Key findings include: 

  • Tech salaries and contract rates have increased 15-20% on average globally
  • Professionals with security skillsets are in high demand. Security salaries have seen average growth of 20% in the past year
  • Data Analytics, Testing and Cloud Infrastructure roles have had the highest contract rate growth at 15-20% on average since 2022
  • Of candidates prefer either a fully remote or hybrid model of working
  • The fastest growing tech skills in 2023 are Cybersecurity, Data Analysis, Microsoft Azure and Python (Programming Language) (source: LinkedIn Talent Insights)

Demand remains high for the following skills: 

  • Microsoft Azure
  • Cybersecurity
  • Data Analysis
  • Python (Programming Language)
  • Help Desk Support
  • Amazon Web Services (AWS)

Industries that are thriving include: 

  • Financial Services
  • Mining & Utilities
  • Renewable Energy
  • Hospital & Health Care
  • Government / Public Sector
  • Higher Education

Matthew Munson, Talent Managing Director NSW commented: “The beginning of 2023 is showing a continuation of the trends we saw at the end of 2022. The headwinds caused by rising global inflation, the resulting interest rises and the ongoing impact of the Ukraine war on supply chains continues. What we are seeing is a knock-on effect on organisations hiring confidence, as employers are unsure of how this year will play out and how long the global inflation problem will continue. The result is a market that is similar to the pre-pandemic conditions, with employers either taking a cautious or bullish approach. The more cautious have decreased hiring and in some cases implemented hiring freezes, whereas the more bullish are taking advantage of the market to increase their hiring whilst their competitors hesitate.”

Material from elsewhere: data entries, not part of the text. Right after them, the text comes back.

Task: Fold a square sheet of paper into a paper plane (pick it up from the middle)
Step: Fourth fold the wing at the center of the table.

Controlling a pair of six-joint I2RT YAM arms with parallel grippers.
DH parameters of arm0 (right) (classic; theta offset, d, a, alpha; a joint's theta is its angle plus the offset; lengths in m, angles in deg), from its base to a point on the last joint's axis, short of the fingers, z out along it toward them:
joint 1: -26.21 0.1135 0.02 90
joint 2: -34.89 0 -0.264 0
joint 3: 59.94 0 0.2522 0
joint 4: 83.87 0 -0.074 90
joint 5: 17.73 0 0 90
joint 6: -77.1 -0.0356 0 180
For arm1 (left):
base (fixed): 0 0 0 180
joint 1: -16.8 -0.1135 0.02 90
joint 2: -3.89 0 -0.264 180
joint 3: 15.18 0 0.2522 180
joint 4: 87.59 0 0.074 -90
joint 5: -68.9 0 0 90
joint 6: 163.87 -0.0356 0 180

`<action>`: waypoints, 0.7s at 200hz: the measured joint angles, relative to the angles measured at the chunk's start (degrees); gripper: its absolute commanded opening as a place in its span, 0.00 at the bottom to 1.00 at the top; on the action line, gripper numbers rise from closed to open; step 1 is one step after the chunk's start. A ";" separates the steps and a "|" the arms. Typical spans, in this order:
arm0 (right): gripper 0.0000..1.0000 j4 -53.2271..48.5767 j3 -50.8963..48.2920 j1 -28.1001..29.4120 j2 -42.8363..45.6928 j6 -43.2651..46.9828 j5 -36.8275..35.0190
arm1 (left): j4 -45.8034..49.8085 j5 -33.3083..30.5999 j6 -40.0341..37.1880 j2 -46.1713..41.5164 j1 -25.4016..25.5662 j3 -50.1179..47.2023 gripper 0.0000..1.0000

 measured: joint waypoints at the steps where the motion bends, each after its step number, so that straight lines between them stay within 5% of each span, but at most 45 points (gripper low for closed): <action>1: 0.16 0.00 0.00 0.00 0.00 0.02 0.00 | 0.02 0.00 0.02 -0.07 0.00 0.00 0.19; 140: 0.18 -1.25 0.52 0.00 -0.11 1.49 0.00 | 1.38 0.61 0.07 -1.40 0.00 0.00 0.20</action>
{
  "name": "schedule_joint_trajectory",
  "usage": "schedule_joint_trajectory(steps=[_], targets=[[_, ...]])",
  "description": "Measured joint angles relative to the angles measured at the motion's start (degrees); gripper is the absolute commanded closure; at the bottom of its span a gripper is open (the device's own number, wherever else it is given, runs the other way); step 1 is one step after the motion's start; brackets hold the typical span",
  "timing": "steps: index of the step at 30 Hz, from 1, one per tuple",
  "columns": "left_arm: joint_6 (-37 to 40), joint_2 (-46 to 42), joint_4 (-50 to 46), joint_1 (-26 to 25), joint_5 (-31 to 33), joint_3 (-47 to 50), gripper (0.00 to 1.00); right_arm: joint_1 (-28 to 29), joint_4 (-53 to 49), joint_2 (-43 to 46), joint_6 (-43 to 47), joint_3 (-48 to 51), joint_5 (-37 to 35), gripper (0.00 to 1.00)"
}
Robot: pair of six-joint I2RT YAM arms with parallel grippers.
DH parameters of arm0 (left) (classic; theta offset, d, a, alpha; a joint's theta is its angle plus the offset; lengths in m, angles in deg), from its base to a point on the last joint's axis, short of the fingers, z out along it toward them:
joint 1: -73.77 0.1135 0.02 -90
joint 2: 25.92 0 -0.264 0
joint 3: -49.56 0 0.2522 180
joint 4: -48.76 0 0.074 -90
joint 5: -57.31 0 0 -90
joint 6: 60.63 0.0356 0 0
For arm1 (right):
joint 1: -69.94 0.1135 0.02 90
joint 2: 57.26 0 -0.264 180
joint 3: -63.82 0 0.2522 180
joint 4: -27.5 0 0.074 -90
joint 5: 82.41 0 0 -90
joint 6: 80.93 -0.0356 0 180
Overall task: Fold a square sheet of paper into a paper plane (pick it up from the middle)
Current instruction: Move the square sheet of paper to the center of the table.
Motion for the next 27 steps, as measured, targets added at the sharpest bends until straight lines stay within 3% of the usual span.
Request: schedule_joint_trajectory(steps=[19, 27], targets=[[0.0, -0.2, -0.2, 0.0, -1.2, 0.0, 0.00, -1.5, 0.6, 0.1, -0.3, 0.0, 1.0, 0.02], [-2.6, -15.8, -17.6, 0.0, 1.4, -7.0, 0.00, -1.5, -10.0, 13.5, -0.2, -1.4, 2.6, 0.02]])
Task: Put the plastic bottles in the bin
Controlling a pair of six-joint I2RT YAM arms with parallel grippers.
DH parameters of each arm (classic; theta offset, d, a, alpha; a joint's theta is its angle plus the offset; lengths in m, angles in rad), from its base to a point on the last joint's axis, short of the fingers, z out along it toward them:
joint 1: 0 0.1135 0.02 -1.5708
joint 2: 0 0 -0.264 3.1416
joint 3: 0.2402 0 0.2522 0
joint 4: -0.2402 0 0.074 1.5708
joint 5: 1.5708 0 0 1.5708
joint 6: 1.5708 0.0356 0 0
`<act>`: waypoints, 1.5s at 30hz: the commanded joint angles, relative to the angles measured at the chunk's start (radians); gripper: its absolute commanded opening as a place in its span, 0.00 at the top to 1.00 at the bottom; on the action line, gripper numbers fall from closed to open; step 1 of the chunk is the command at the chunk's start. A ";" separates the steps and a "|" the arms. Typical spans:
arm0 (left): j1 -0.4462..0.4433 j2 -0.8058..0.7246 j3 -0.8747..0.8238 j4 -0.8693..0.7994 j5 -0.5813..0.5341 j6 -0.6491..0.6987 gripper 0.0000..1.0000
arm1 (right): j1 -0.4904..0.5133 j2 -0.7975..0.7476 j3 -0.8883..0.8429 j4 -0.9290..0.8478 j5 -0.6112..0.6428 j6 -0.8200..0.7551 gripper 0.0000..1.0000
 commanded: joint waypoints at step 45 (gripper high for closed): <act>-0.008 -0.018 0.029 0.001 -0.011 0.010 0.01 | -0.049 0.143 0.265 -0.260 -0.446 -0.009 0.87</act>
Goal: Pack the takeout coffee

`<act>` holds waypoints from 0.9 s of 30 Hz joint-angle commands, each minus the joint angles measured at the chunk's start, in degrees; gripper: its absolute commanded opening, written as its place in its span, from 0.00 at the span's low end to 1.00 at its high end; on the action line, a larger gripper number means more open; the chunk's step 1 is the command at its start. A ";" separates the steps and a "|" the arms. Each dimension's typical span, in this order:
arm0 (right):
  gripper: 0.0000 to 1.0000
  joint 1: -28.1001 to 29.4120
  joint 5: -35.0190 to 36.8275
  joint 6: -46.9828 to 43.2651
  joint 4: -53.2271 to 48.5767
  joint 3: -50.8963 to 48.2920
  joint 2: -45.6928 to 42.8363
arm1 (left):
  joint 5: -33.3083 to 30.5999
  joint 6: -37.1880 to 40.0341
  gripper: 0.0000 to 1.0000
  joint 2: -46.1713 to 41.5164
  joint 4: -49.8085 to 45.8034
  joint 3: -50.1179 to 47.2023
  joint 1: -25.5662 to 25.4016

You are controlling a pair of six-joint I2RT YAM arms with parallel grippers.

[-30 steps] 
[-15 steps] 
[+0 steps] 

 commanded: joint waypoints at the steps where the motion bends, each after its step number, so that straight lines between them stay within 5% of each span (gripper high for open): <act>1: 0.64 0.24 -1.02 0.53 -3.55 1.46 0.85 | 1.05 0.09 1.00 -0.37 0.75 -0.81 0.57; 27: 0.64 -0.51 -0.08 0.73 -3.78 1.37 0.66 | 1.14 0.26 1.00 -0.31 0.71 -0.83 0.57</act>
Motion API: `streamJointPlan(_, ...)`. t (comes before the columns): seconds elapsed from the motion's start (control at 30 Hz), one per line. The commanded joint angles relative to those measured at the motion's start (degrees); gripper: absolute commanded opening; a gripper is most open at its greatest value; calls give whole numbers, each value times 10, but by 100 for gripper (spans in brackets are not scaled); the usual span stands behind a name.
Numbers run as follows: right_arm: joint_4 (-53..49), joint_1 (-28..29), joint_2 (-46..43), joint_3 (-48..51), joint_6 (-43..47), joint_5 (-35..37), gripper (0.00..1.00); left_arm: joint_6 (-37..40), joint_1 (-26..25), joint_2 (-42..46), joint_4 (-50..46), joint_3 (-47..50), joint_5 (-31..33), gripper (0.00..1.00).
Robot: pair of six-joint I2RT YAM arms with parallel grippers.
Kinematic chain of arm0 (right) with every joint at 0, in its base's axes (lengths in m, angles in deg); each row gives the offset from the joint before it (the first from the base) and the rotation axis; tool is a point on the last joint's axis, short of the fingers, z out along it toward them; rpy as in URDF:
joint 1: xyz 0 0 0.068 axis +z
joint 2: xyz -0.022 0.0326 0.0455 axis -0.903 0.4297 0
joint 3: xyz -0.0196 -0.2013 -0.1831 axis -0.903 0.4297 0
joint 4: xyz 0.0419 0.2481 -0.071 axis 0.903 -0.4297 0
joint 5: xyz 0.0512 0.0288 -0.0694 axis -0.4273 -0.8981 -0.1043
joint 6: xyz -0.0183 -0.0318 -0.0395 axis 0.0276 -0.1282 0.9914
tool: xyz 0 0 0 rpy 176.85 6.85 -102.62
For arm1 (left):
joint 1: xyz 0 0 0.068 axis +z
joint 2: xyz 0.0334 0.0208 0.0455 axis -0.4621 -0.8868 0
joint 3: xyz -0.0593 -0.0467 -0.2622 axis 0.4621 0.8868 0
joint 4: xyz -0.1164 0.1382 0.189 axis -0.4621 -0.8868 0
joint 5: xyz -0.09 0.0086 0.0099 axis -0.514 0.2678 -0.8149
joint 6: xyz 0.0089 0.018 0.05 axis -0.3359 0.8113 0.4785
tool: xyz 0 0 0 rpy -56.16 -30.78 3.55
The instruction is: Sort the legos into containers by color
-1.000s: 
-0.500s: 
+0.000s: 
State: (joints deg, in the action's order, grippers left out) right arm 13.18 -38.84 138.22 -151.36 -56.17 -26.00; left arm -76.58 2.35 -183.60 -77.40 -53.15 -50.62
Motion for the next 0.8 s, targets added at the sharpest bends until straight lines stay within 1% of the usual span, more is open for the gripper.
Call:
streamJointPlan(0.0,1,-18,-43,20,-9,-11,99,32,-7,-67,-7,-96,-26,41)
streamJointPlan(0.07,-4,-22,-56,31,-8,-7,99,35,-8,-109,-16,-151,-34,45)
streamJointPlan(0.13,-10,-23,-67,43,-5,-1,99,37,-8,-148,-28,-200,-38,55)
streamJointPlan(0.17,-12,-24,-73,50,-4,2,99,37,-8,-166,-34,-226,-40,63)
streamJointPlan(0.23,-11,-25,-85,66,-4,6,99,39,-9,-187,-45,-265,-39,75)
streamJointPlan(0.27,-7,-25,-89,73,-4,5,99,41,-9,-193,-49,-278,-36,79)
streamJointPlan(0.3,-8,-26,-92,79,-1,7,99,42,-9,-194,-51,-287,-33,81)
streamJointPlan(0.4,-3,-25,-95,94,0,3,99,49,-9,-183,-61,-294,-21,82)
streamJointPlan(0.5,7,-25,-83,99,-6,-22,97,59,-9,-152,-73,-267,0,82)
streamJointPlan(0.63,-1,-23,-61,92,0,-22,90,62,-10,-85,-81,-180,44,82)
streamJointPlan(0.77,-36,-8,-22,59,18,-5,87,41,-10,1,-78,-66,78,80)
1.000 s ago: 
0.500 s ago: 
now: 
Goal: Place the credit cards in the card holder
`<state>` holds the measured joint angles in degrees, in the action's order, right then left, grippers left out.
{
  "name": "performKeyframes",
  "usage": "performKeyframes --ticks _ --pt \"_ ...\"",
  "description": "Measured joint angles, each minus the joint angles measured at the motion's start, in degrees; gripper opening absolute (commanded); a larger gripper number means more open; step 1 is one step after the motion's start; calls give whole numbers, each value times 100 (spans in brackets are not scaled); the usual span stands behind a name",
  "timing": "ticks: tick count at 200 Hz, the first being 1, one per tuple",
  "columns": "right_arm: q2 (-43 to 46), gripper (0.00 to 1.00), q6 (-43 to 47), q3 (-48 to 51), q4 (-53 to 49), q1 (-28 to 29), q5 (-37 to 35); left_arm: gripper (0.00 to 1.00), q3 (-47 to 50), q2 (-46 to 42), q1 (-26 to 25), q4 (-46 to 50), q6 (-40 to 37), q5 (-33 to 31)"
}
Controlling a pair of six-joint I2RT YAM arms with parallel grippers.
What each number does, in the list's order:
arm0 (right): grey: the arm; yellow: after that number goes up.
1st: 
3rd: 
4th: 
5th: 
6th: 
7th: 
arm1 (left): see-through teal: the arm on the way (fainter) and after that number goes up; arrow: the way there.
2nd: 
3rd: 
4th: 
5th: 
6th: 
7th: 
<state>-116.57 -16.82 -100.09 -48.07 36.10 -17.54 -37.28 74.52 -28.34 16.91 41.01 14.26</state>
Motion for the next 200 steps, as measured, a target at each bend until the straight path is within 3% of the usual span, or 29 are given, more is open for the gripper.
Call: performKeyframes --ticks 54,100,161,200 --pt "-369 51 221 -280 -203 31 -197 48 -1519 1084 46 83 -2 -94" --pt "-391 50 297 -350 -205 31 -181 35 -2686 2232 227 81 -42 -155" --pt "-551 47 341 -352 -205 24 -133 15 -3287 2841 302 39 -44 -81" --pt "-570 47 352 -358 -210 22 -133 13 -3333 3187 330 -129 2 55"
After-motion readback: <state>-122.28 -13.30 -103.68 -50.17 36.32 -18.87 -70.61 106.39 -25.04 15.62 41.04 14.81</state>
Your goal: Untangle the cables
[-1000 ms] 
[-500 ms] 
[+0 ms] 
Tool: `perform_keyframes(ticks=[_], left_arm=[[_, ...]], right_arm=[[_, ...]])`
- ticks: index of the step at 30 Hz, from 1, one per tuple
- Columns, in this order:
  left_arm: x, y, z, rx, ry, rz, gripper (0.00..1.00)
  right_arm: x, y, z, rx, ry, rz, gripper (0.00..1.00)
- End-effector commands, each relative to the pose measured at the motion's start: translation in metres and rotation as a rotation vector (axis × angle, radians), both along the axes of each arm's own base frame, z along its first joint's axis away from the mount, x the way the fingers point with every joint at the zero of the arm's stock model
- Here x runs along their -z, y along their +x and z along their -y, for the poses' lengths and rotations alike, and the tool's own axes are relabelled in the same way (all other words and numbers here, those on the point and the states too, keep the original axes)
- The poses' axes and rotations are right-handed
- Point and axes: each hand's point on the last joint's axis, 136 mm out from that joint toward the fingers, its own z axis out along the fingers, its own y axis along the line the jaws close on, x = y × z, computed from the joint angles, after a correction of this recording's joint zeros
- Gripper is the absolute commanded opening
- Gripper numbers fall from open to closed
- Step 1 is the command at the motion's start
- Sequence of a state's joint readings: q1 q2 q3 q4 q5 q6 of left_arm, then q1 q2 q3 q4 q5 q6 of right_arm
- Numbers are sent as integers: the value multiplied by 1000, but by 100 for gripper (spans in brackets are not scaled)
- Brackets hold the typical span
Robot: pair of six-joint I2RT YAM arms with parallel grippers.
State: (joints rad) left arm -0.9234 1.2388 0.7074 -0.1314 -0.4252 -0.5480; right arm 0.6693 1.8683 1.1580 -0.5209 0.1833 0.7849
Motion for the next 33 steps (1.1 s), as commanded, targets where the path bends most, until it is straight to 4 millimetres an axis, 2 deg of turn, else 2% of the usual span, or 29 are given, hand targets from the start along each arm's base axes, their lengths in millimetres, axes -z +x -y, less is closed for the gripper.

Simon Yeung, Talent Managing Director VIC, said there were significant changes to the national landscape, “There have been a number of significant changes to the national and local economic landscape, particularly in the past six months, which have affected the Victorian tech sector and the IT labour market, however the tech sector nationally remains strong. As 2023 unfolds, we predict a steady and stable balance between market demand and supply as the economy rides out the last of inflationary forces. We are seeing a rise in businesses requiring their employees to work onsite for minimum 2-3 days, but with candidates still in the driver’s seat, flexibility remains strong on their agenda.”

The global technology market is evolving and growing. As a $5 trillion global industry, it has significant power in both providing opportunity to the workforce as well as rapidly disrupting the international work landscape. Although candidates are proceeding with caution, the tech skills shortage remains, meaning top talent is still in the driver’s seat.

* Figures are based on data provided to Talent by clients, with additional sources cited.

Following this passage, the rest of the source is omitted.